**Description of the task:**
Skip the pictures, and retype the data below in full, exactly.

++++ Information supplied ++++

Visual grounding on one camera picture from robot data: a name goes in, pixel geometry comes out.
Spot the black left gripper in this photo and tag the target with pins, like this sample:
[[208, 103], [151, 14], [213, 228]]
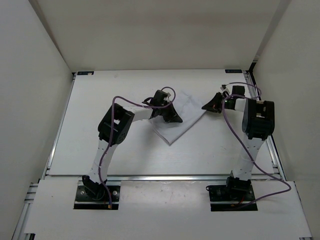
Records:
[[172, 116]]

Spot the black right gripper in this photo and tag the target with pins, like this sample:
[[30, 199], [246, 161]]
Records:
[[214, 104]]

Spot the white fabric skirt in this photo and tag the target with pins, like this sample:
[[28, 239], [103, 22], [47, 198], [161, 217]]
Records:
[[189, 108]]

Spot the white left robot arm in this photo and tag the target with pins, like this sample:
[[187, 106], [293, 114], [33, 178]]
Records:
[[115, 125]]

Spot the blue right corner label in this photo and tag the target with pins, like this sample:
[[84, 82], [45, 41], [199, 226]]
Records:
[[233, 71]]

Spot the blue corner label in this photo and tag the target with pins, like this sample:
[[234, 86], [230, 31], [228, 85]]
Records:
[[233, 71], [85, 73]]

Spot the blue left corner label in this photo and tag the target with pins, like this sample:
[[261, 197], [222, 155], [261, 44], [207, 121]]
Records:
[[85, 73]]

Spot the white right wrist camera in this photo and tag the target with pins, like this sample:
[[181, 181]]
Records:
[[224, 90]]

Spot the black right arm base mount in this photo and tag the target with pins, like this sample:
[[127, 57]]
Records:
[[236, 195]]

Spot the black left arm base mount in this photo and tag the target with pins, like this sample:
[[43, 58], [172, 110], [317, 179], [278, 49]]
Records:
[[94, 196]]

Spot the aluminium left front frame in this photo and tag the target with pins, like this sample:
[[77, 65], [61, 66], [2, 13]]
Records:
[[19, 232]]

++++

**Result for this task:**
Visual grounding on one camera picture from robot data: a name goes in, pixel geometry comes out.
Spot the black left gripper in this photo and tag the target with pins, like this sample:
[[208, 103], [151, 14], [213, 228]]
Records:
[[172, 116]]

Spot the black right gripper in this photo and tag the target with pins, like this sample:
[[30, 199], [246, 161]]
Records:
[[214, 104]]

Spot the white fabric skirt in this photo and tag the target with pins, like this sample:
[[28, 239], [103, 22], [47, 198], [161, 217]]
Records:
[[189, 108]]

Spot the white left robot arm in this photo and tag the target with pins, like this sample:
[[187, 106], [293, 114], [33, 178]]
Records:
[[115, 125]]

Spot the blue right corner label in this photo and tag the target with pins, like this sample:
[[84, 82], [45, 41], [199, 226]]
Records:
[[233, 71]]

Spot the blue corner label in this photo and tag the target with pins, like this sample:
[[234, 86], [230, 31], [228, 85]]
Records:
[[233, 71], [85, 73]]

Spot the blue left corner label in this photo and tag the target with pins, like this sample:
[[261, 197], [222, 155], [261, 44], [207, 121]]
Records:
[[85, 73]]

Spot the white right wrist camera in this photo and tag the target with pins, like this sample:
[[181, 181]]
Records:
[[224, 90]]

Spot the black right arm base mount in this photo and tag the target with pins, like this sample:
[[127, 57]]
Records:
[[236, 195]]

Spot the black left arm base mount in this photo and tag the target with pins, like this sample:
[[43, 58], [172, 110], [317, 179], [278, 49]]
Records:
[[94, 196]]

Spot the aluminium left front frame in this photo and tag the target with pins, like this sample:
[[77, 65], [61, 66], [2, 13]]
Records:
[[19, 232]]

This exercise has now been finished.